I’ve heard that a while, while back when we lived in caves, we used to be Gatherers, and then a while back when caves became houses we used to Clean and Care For, and then at some point, back there, when we left the caves that became houses, we Worked, a little, apparently.
And I’ve also heard that one day, after the cavewoman combed her hair and tucked in her boobs, she got a little attitude and called herself a housewife.
And after the housewife cooked a casserole and baked a cake, polished the floor and dusted the furniture, nursed the child and balanced the budget, she got even more attitude, and even a little lip, and called herself a secretary.
And after the secretary made coffee and typed a few lines, answered the phone and wrote down some messages, arranged appointments and organised meetings she looked around the room and realised ………..
that if the cavemen disguised as businessmen, who surrounded her, who beat their chests and scratched their balls, could run a business, then so could she.
So, with her new attitude, manicured nails and little heels, she stepped out of line and sent her daughters to university, started her own business , bought her own car and started telling her caveman, who, where, what, why and how. Can you imagine? The cheek of her.
And now things are getting completely out of hand. Her daughters are running countries, owning networks, managing corporations, starting businesses, buying property, investing money, becoming powerful and dare we say independent.

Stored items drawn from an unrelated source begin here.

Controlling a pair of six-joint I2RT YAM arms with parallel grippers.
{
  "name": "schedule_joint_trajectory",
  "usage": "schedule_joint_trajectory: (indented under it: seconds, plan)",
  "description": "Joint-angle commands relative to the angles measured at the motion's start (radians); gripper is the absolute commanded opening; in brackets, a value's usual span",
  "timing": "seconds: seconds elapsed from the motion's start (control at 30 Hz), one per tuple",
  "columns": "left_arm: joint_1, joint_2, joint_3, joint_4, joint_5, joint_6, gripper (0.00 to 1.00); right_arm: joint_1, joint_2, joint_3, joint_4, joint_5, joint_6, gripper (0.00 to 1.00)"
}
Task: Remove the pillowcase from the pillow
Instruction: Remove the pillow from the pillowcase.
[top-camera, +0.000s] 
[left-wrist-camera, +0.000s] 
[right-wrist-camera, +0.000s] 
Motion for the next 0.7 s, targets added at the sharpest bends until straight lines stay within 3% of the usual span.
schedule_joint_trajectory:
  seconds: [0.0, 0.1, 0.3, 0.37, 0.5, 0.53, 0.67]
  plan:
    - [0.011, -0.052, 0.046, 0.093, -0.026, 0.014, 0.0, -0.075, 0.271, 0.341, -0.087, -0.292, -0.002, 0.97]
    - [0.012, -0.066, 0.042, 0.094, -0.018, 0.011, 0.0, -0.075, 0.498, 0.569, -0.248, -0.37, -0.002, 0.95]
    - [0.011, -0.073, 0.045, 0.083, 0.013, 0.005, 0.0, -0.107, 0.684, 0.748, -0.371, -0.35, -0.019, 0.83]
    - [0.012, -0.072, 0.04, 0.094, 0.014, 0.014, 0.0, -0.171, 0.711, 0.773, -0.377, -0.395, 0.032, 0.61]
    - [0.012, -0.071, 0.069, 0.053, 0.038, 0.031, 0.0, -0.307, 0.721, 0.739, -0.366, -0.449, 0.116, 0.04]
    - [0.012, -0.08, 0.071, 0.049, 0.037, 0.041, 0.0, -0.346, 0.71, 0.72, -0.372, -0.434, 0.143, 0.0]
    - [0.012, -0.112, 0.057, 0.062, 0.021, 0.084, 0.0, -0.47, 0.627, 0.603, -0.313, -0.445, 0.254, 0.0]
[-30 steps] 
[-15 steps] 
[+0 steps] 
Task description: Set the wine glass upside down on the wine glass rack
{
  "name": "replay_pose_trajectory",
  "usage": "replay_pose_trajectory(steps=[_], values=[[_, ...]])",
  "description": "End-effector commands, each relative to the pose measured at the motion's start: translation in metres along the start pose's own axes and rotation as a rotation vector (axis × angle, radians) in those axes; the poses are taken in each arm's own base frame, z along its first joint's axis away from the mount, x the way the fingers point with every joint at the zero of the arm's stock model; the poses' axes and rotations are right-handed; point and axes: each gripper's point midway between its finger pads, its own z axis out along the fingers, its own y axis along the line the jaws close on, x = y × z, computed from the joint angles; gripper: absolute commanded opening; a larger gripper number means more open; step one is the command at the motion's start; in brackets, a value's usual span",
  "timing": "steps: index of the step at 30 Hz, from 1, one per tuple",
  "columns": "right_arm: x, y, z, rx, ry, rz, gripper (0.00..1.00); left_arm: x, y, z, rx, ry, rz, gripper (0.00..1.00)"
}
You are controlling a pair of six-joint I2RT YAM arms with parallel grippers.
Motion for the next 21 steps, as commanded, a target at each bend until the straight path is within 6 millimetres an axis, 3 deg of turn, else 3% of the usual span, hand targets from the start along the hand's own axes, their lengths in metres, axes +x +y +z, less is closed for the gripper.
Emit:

If you ask her daughter of the 21st century when she’s going to find a husband, her response is… “hus-band? What is that? A new type of hair accessory?” OR
Aren’t you worried about your biological clock going tick tock…..”Biological clock? Girl, please , that’s so yesteryear, I’ll just adopt” OR
Do you have a boyfriend?…. “I do actually, his name is Vibrator. When I talk, he listens. When I work late, he doesn’t call or complain, he understands. When I get home and put my feet up after a long stressful day, he doesn’t ask what’s for dinner. And when I need a massage, he gives me one, willingly. Anyhoo, nice chatting, I’ve gotta run, run the World, that is. Bye ”
The caveman is sitting on his rock and shaking his head, wondering where and how it all went wrong. He had it under control for so long. See what happens when you give a woman a comb and a bra? Tsk. Tsk.